Accordingly, at the heart of whether Illumina could legally charge licensing fees at all is whether Illumina licensed or sold the operating software for its sequencing units: if Illumina sold the software, the first sale doctrine applies, and any representations Illumina made about the right to impose a site licensing fee for purchasers of used Illumina sequencing units would be necessarily false and misleading. Whether a software user is a licensee instead of an owner of a copy of the software requires a fact-intensive inquiry into the terms of the original transfer from the copyright owner to the first user, including whether the transfer specified that the user was only granted a license, whether the transfer had significant use restrictions, and whether the transfer restricted the user's ability to transfer the software in the future. See Vernor v. Autodesk, Inc., 621 F.3d 1102, 1111-12 (9th Cir. 2010). Viewing the pleadings in IET's favor, we find Illumina could have sold the software subject to the first use doctrine to purchasers of new Illumina sequencing units, and that any threats to charge a licensing fees to purchasers of used units could constitute misrepresentations.

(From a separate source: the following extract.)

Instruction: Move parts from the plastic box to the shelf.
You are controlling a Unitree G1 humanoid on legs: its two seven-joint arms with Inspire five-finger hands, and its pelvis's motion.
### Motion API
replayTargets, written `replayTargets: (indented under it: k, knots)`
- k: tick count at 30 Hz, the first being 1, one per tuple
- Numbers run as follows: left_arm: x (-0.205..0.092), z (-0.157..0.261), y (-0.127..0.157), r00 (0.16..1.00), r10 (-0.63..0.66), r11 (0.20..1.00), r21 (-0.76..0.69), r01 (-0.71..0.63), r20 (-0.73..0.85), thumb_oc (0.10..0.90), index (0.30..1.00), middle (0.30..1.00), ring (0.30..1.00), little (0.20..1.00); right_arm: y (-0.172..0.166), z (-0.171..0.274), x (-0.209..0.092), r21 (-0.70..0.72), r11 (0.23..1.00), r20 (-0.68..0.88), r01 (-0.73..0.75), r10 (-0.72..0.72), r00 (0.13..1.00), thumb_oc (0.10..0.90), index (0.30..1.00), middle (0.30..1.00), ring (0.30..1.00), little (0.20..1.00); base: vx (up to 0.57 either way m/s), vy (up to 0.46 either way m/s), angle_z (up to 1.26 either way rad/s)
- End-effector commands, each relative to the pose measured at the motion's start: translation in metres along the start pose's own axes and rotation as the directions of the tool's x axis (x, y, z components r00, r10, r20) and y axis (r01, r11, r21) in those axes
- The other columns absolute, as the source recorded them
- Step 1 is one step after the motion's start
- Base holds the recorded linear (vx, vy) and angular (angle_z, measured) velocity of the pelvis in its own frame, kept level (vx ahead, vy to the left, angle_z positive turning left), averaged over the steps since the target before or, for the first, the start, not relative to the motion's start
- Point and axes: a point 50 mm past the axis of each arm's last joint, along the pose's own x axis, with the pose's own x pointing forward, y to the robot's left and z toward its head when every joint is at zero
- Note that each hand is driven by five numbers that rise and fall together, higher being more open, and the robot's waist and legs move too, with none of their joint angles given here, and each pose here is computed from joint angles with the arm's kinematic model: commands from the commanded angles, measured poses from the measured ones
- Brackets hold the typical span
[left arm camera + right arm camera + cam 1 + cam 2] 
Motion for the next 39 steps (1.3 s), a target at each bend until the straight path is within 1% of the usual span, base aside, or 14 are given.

Furthermore, IET sufficiently pled that Illumina made false statements about its ability to charge licensing fees for specific units that were allegedly subject to a licensing fee waiver. Specifically, IET alleges Illumina previously entered into an agreement with DLL that any Illumina equipment owned or leased by DLL would not be subject to a relicensing fee from Illumina if a DLL unit is resold to a new customer. (Id. ¶ 21.) IET claims that Illumina has "repeatedly" threatened IET's customers with the site licensing fee (and will threaten to withhold service equipment if the fee is unpaid) even though the used Illumina sequencing units at issue were subject to the DLL agreement. (Id. ¶¶ 21-22; 32 (calling Illumina's threats "false" in these instances).)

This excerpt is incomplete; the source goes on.